Thread: How to remove duplicate lines but save one of the lines?
I have a table with rows like this A 1 A 1 B 3 B 3 C 44 C 44 and so on. and I want it to be A 1 B 3 C 44 so how can I remove the all the duplicate lines but one?
On 21/07/2008 16:33, A B wrote: > I have a table with rows like this > A 1 > A 1 > B 3 > B 3 > C 44 > C 44 > and so on. > > and I want it to be > A 1 > B 3 > C 44 > > so how can I remove the all the duplicate lines but one? You could copy them into a new table, like so: CREATE TABLE newtable AS SELECT DISTINCT * FROM oldtable; Ray. ------------------------------------------------------------------ Raymond O'Donnell, Director of Music, Galway Cathedral, Ireland rod@iol.ie Galway Cathedral Recitals: http://www.galwaycathedral.org/recitals ------------------------------------------------------------------
There is probably a more elegant way of doing it, but a simple way of doing it ( depending on the size of the table ) could be: begin; insert into foo select distinct * from orig_table; delete from orig_table; insert into orig_table select * from foo; commit; -Said A B wrote: > I have a table with rows like this > A 1 > A 1 > B 3 > B 3 > C 44 > C 44 > and so on. > > and I want it to be > A 1 > B 3 > C 44 > > so how can I remove the all the duplicate lines but one? > > -- > Sent via pgsql-general mailing list (pgsql-general@postgresql.org) > To make changes to your subscription: > http://www.postgresql.org/mailpref/pgsql-general >
On 11:33 am 07/21/08 "A B" <gentosaker@gmail.com> wrote: > and I want it to be > A 1 > B 3 > C 44 The slow way select distinct field1, field2 from sometable. The faster way select field1,fields2 from sometable group by field1, field2. Distinct should in theory be the same speed, but on several tests I have done group by was faster. I posted a message to the list and there were some explanations why group by was faster.. Hopefully someday they should perform just as efficiently.

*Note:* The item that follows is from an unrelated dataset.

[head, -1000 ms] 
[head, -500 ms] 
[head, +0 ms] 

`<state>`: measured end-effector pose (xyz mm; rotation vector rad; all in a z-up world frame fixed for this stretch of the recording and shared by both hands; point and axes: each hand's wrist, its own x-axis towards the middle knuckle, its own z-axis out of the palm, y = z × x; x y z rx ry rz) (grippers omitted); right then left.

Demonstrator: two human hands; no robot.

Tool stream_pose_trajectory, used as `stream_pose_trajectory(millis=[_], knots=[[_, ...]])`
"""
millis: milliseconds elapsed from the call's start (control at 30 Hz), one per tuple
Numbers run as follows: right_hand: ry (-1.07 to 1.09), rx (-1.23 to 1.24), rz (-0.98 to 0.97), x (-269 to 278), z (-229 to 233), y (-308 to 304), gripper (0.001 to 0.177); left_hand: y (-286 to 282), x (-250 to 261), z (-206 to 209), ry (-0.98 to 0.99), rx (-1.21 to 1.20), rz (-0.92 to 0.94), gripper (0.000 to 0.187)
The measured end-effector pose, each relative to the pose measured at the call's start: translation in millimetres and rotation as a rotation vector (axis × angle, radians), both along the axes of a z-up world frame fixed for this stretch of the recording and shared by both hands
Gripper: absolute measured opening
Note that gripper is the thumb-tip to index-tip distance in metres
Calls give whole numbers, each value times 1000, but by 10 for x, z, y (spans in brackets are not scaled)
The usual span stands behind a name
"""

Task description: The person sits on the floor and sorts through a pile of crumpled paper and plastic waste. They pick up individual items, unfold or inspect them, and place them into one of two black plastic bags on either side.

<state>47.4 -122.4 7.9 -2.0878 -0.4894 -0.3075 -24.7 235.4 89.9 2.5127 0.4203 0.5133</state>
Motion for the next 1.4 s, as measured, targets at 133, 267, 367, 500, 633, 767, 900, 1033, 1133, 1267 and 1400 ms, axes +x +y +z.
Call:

> There is probably a more elegant way of doing it, but a simple way of doing > it ( depending on the size of the table ) could be: > > begin; > > insert into foo select distinct * from orig_table; > delete from orig_table; > insert into orig_table select * from foo; > > commit; Just to make it clear to me Here foo is a table that I have to create with the command CREATE TABLE foo (....same columns as orig_table); ? Is it possible to add a unique constraint to the table, with a "delete" option so it will delete duplicates?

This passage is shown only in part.